You have played small roles in Kaamyaab and Article 15. How important was it for you to do those roles?

Isha Talwar: It was very important because I wasn’t getting work. If I got a role where I felt that something might happen with it, I would do that film. It was better than sitting at home. In the South as well, I was struggling with different languages — Tamil, Telugu and Malayalam — because I was born and brought up in Bombay.

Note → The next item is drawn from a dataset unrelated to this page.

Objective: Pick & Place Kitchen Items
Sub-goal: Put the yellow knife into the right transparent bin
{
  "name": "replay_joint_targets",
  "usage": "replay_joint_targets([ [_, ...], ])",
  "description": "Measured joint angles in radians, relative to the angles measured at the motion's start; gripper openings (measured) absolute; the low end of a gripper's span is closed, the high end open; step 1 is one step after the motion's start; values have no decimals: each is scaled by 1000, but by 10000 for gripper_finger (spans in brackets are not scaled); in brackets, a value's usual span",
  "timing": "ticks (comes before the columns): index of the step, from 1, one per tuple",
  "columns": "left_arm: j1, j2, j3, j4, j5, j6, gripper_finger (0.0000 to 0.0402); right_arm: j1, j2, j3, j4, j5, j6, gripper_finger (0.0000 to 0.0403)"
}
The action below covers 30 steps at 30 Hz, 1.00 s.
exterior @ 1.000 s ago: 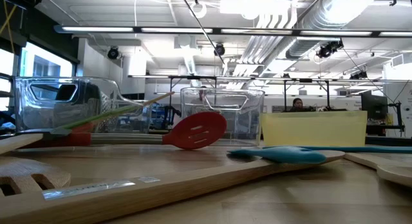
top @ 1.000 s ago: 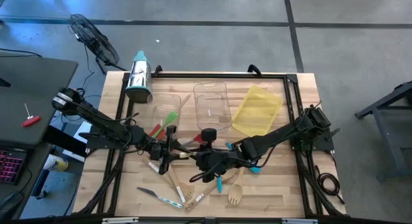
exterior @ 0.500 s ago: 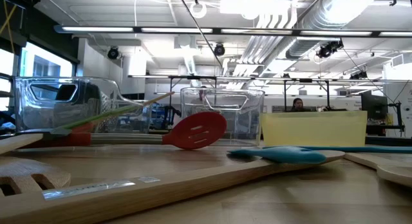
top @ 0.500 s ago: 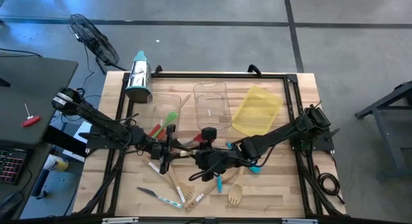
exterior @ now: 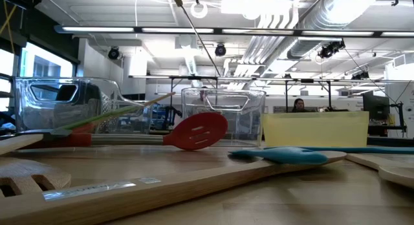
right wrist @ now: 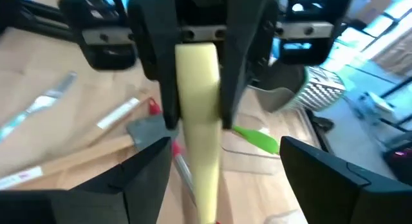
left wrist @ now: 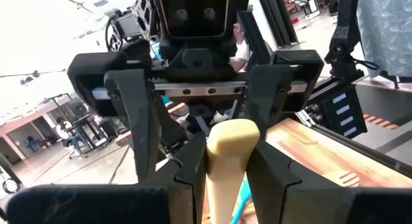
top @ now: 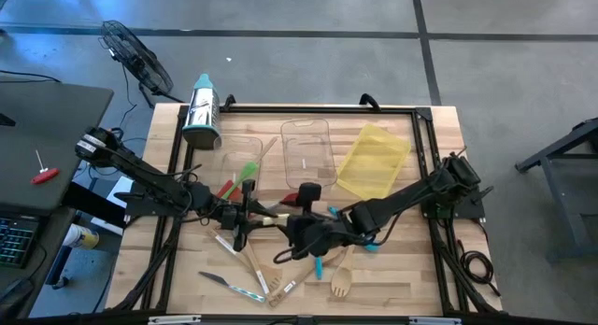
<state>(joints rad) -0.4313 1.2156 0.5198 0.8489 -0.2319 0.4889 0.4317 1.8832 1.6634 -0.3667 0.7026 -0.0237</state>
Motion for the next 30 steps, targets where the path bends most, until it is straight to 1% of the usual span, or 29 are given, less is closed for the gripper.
replay_joint_targets([
  [6, 0, 0, 0, -10, -34, -22, 79, 54, 0, 0, -81, 133, 4, 276],
  [10, 0, 0, 0, -11, -42, -25, 79, 102, 0, 0, -135, 237, 57, 273],
  [16, 0, 0, 32, -23, -56, -26, 79, 158, 0, 0, -207, 332, 116, 270],
  [22, 0, 0, 116, -107, -93, -27, 79, 177, 0, 0, -299, 342, 244, 270],
  [30, 0, 0, 218, -217, -213, -48, 79, 183, 0, 0, -476, 311, 435, 270],
])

I did whatever good roles I could find in Hindi because I felt that those were good directors and the films were backed by good production houses. The people I met were nice. Hardik Mehta (director of Kaamyaab) was very sweet when I met him. Even if those were small parts, I felt that I could do something in those roles. I was happy to do Article 15 and Kaamyaab. People still talk to me about those roles, which means it was not a bad decision at all.

What have been your insights from the acting workshops that you do?

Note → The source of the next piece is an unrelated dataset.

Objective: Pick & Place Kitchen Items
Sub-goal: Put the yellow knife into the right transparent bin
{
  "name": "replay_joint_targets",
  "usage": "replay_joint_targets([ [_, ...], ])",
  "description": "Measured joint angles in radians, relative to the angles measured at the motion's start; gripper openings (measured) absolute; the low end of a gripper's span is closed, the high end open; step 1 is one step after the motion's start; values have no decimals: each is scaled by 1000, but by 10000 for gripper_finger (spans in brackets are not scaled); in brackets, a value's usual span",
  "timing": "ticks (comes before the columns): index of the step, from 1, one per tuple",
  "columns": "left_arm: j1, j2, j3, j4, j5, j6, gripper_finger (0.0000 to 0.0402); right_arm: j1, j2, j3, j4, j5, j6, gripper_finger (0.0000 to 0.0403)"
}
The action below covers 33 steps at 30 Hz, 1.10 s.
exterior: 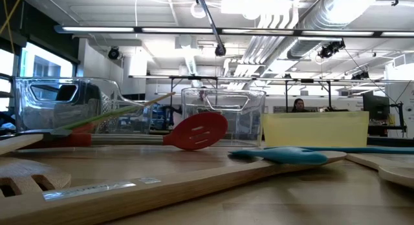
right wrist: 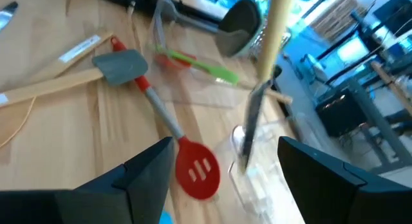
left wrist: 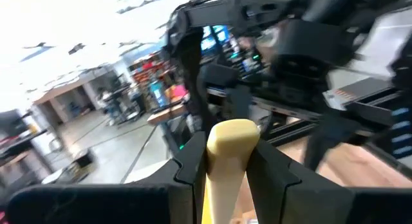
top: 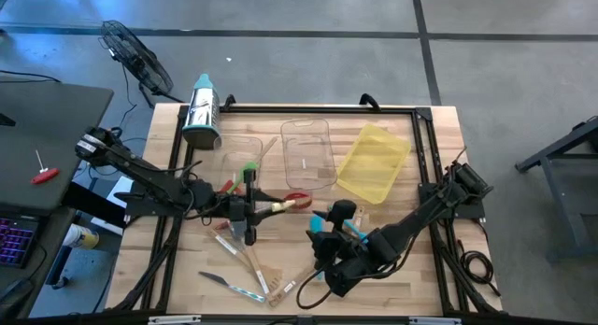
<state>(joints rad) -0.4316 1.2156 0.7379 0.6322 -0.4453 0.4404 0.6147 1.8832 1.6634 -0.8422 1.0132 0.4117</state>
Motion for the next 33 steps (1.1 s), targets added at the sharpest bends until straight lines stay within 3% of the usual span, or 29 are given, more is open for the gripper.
replay_joint_targets([
  [11, 1, 0, 195, -233, -187, -30, 79, 46, 0, 0, -125, 5, 127, 270],
  [17, 82, 0, 255, -316, -193, -91, 79, 70, 0, 0, -212, 7, 229, 270],
  [29, 345, 0, 299, -481, -49, -362, 79, 101, 0, -8, -258, 6, 322, 270],
  [33, 441, 0, 299, -517, 55, -488, 79, 101, 0, -32, -257, 2, 331, 270],
])
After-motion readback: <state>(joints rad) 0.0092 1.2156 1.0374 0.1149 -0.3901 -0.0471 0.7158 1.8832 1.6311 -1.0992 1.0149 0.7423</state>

Isha Talwar: In Bombay, I did so many workshops but I have never found a workshop quite like the one I did in Kerala, which is called Navarasa Sadhana by Guruji Venu G. Nothing did I find in Bombay that had to do with the Indian methodology of acting or performance. You don’t get to hear the words ‘natya shastra in Mumbai. The programme that guruji has designed is loosely based on Natya Shastra, Kathakali, Koodiyattam, and a lot of traditional classical dance forms in Kerala.

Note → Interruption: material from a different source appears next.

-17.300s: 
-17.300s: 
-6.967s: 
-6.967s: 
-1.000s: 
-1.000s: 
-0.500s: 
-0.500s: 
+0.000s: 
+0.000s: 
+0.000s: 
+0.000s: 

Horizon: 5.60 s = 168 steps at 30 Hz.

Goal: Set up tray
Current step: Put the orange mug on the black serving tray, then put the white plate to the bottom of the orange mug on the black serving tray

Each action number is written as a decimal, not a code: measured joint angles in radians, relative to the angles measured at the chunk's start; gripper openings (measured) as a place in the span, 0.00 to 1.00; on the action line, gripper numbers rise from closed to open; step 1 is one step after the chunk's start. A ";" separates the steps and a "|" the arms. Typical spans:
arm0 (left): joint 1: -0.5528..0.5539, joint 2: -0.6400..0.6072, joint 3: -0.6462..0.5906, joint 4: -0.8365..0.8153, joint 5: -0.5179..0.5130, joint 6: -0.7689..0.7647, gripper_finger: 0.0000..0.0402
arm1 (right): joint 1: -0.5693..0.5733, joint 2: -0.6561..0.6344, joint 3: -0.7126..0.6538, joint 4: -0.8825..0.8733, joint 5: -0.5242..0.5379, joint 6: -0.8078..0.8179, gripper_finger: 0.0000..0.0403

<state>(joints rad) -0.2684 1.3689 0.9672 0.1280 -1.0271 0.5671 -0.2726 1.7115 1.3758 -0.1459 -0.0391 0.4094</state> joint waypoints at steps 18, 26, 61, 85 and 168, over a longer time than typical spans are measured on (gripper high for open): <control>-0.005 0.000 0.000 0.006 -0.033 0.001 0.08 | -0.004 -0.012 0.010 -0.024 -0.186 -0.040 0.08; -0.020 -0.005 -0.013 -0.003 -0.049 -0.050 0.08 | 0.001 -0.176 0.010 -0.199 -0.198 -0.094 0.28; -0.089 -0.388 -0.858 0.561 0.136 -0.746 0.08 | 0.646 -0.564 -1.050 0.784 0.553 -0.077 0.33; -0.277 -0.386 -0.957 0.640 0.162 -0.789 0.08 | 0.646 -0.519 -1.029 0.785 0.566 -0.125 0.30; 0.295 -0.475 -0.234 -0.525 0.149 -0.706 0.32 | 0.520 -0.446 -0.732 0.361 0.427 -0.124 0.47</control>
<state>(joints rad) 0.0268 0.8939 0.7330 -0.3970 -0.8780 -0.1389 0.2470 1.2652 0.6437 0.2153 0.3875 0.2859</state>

Everybody talks about Stanislavski, Grotowski and Lee Strasberg. For me what was refreshing was firstly to discover my own culture, and not just look at it as an archaic way of learning Natya Shastra. We were practically using it in the workshop.

I think it has changed my life as an actor. The past four months have just been a huge revelation to me in terms of acting and what I can do with it. I’m just so much in awe of the programme and what it has done for me is beyond measure.

What’s an emotion that you struggle with while acting?

Isha Talwar: I’m not struggling with anything yet but I have not done comedy, which I think will be interesting to explore. Of all the navarasas, if I have to pick one, I will experiment with humour, maybe repulsion too. So much of our writing doesn’t have anything to do with repulsion.

Do you think the Hindi film industry struggles to make brave casting choices?

Isha Talwar: We do struggle with it because the money riding is so high that until you’re not commercially viable, you’ll be looked at like a piece of furniture. The commerce of it is taking over, which is kind of sad because creativity is taking a back seat. That’s not a good space to be in.

All departments of filmmaking are creative choices and commerce can’t take over in such a huge way. I think we need to strike some kind of a balance between what is commercially viable, how much money is riding on what kinds of projects and what exactly we are putting out there after spending crores of rupees.

What can you tell us about your collaboration with Rohit Shetty (Indian Police Force) and your other upcoming projects?

Isha Talwar: The role in Indian Police Force is something that I have not done before. It’s definitely going to show me as a playful girl-next-door which I’m very happy about because only doing dark roles is not my mission in life. Madhuri and Bijlee have happened back-to-back but I didn’t come here thinking that I was going to be this intense actor. I want to have fun with all kinds of genres and cinema.

Other than that, Chamak is a very exciting show that I have done. It’s loosely based on the Punjabi music industry. That is a part I’m quite looking forward to because I play a musician in the show.

An actor’s life revolves around phone calls, whether it’s a casting call or a call to appreciate your work. Which has been your most memorable phone call?

Isha Talwar: These days it’s only text messages and voicemails. People have stopped calling each other, which is kind of sad. I can’t think of a call but my co-actors and producers have reached out to me saying ‘We would love to work with you’ and that really makes me feel good. It never used to happen before.